Long-term financial settlement must be foundation for national missions
Originally published in the Local Government Chronicle – 25th July 2024
We’re still in the month of July and while school doesn’t feel quite out, it’s fair to say that since the election, it still feels like one of those times when more happens in weeks than decades.
The first days and weeks of Sir Keir Starmer’s government have looked assured and purposeful, a perception cemented by the heavy legislative agenda outlined in last week’s King’s Speech with its focus on building, devolution and growth.
There is a sense of ‘happy days are here again’ framed in the iconic shot of the metro mayor selfie taken outside Number 10 and bolstered by local government secretary Angela Rayner’s emollient talk at Smith Square on improving and reforming central/local relations.
This is all good vibes only mood music of the most auspicious kind before parliament heads for recess and the summer holiday kicks in – but might there be an outbreak of the summertime blues before the end of August?
Certainly, at the time of writing we haven’t heard too much about the new government’s plans to restore stability to local public finances.

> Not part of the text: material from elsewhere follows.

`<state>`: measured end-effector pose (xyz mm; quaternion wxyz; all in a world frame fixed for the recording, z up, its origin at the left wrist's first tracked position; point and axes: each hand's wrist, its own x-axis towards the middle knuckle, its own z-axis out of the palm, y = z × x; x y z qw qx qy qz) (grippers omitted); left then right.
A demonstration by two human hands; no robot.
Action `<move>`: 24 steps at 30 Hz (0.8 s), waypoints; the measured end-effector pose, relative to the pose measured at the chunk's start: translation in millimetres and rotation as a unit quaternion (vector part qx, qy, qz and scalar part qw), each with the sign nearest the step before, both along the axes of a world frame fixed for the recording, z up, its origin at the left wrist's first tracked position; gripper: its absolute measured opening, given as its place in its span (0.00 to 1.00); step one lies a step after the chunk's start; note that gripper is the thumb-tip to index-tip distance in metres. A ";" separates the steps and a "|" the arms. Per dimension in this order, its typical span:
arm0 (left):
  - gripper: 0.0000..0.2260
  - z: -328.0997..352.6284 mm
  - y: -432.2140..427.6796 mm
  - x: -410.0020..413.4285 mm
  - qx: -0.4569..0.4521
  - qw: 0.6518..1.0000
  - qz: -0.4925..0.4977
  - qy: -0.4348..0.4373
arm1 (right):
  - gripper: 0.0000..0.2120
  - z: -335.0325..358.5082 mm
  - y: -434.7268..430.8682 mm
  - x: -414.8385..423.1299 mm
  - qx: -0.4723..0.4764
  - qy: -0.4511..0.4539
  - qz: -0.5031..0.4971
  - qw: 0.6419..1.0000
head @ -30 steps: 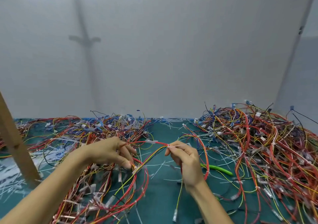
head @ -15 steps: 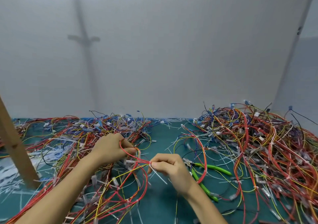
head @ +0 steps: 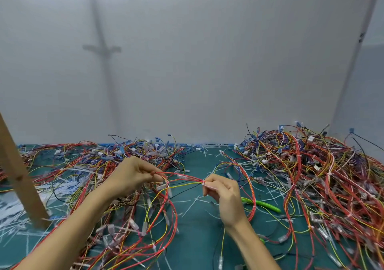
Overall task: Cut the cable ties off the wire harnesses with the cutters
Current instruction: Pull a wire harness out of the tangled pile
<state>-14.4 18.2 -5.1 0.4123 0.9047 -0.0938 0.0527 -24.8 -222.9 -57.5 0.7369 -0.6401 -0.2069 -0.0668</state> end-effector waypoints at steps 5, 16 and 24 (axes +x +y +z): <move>0.05 3.4 -4.7 -4.5 -0.058 0.997 -0.037 0.021 | 0.10 -3.7 4.4 1.1 -0.026 0.028 0.035 0.999; 0.05 0.3 1.9 -5.5 -0.052 0.997 -0.044 0.037 | 0.11 -3.6 -5.2 6.1 0.049 0.031 0.003 0.998; 0.05 6.4 -13.7 -9.3 -0.059 0.991 -0.114 0.042 | 0.10 -2.7 -3.8 4.6 0.049 0.046 0.015 0.998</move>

This isn’t too surprising given the chancellor’s declared need to look under the bonnet of the public finance engine (and presumably mutter about the cowboy nature of the previous mechanics). This exercise will lay the groundwork for the forthcoming Comprehensive Spending Review that will finally have to assert and rescue real public spending choices from the cliff-edge fantasy land they were left on the eve of election.
It is a known known that the parlous state of council finances is parked on the desk of Number 10 chief of staff Sue Gray. And only this week the Institute for Government’s paper on fixing public services again laid clear the unsustainable upwards trajectory of exceptional financial support since the turn of the decade, in allowing councils to borrow against capital resources to plug serious impasses in meeting day-to-day revenue shortfalls.
It is highly likely that the goodwill can continue into the autumn ahead of the desired delivery of the promise of long-term funding settlements – but some questions will remain.
Property and trade specialists loudly lamented last week the lack of mention of business rates reform in last week’s King’s Speech. For them, business rates as the dog that didn’t bark in the night suggested its abolition – and with it the hope of high street renewal as much as fiscal fairness – isn’t a priority for the new government. This leaves any wiggle room from council tax funding – minus any movement on bands which was a manifesto commitment – and other domestic property charges as potential fiscal pivots.